This is why of course Stephen Colbert is one of the greatest satirists of our century; his brilliant ability to bring to life the "wikiality" and "truthiness" of our culture.

Which brings me to my last point, chiefly the term "Anti-Semitism" and it's related terms "Anti-Semitic" and "Anti-Semite". Best estimates find it's coinage around 1860 and it was used to describe hatred of Jews as a race. It continued to be used for that purpose for a very long time...
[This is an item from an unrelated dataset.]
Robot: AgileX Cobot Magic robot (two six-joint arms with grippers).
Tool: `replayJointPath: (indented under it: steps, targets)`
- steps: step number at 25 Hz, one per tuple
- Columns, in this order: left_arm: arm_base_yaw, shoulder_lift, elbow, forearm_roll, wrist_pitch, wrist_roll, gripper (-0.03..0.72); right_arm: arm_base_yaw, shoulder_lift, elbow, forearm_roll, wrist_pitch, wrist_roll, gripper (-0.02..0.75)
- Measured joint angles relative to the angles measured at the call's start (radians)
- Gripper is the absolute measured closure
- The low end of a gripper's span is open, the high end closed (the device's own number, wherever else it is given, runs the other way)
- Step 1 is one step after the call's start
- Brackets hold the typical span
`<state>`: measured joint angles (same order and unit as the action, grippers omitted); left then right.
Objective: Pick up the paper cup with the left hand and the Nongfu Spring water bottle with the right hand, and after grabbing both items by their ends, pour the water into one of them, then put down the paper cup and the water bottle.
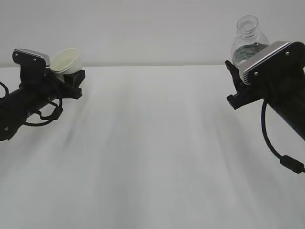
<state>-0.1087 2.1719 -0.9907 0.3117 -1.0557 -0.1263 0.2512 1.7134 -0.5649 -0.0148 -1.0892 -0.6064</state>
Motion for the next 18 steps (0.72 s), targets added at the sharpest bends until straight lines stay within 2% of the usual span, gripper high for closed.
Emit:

Fast forward to today. "Wikiality" and "truthiness" have been at work on the term, for at least 10 years, though I believe longer. White-supremacists and so-called "anti-zionist" movements out of the Islamic Jihad crowd have long been working on changing the meaning of "anti-semitism" so that instead of meaning "hatred of Jews" it means "hatred of semitic peoples as a whole"; this way it confuses the issue and creates a situation where an Arabic person could, for example, paint swastikas on a Jewish shop, then be "immune" to charges of being an anti-semite since he himself is semitic. It is also an attack on the term itself to make it useless, as the usual argument is "Well most Jews are no longer from the Middle East, so it cannot truly be called anti-semitism"; this is pure Orwellian Newspeak. This is wikiality. The changing of a term originally created to define the overwhelming racism Jews have endured for centuries, into a term that no longer has any meaning at all.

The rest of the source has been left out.